Go through the listing beneath this task and return every line that carries the string "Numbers".

+---+

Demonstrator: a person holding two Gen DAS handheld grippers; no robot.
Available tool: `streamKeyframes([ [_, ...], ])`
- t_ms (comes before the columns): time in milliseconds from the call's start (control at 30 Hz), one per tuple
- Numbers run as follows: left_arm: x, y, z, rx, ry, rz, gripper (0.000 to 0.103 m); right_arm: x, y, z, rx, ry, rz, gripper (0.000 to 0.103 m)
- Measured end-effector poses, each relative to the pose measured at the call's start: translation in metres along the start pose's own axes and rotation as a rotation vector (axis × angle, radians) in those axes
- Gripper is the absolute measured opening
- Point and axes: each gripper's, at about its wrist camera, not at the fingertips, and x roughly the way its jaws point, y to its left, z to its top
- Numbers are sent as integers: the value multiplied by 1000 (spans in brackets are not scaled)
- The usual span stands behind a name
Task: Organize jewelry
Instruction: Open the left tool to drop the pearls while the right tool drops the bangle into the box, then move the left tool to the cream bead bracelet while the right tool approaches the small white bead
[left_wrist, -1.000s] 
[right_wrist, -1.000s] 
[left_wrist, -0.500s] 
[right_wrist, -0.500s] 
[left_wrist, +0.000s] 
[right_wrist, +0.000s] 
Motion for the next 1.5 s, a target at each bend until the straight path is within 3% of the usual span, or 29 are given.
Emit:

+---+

§ Answer
- Numbers run as follows: left_arm: x, y, z, rx, ry, rz, gripper (0.000 to 0.103 m); right_arm: x, y, z, rx, ry, rz, gripper (0.000 to 0.103 m)
- Numbers are sent as integers: the value multiplied by 1000 (spans in brackets are not scaled)

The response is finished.